- _Goal of the exercise_: Tally the lines below that hold the string "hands", and report the tally by itself.

- _Data provided_:
——

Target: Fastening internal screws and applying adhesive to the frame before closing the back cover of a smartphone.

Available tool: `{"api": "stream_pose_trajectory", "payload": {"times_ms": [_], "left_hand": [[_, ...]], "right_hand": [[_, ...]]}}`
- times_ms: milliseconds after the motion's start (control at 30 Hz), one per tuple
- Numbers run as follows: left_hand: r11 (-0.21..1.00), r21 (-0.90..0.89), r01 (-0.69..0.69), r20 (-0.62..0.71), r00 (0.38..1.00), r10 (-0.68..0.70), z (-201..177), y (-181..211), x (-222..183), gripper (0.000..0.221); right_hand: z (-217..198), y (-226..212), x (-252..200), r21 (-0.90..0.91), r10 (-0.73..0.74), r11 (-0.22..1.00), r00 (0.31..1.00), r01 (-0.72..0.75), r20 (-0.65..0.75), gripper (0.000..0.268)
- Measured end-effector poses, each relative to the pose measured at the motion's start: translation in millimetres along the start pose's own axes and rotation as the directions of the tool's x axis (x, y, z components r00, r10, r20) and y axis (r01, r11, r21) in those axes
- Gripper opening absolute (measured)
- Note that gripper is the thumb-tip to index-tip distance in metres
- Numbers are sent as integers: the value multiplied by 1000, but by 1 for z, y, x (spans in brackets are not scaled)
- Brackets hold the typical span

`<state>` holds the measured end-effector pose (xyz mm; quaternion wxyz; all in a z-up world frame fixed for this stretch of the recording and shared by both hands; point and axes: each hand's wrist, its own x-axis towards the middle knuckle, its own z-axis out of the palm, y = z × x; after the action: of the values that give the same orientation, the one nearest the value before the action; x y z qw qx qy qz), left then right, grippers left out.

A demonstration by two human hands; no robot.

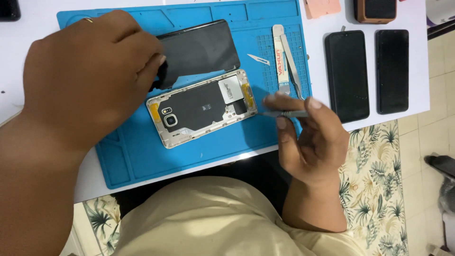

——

- _Reply_: 2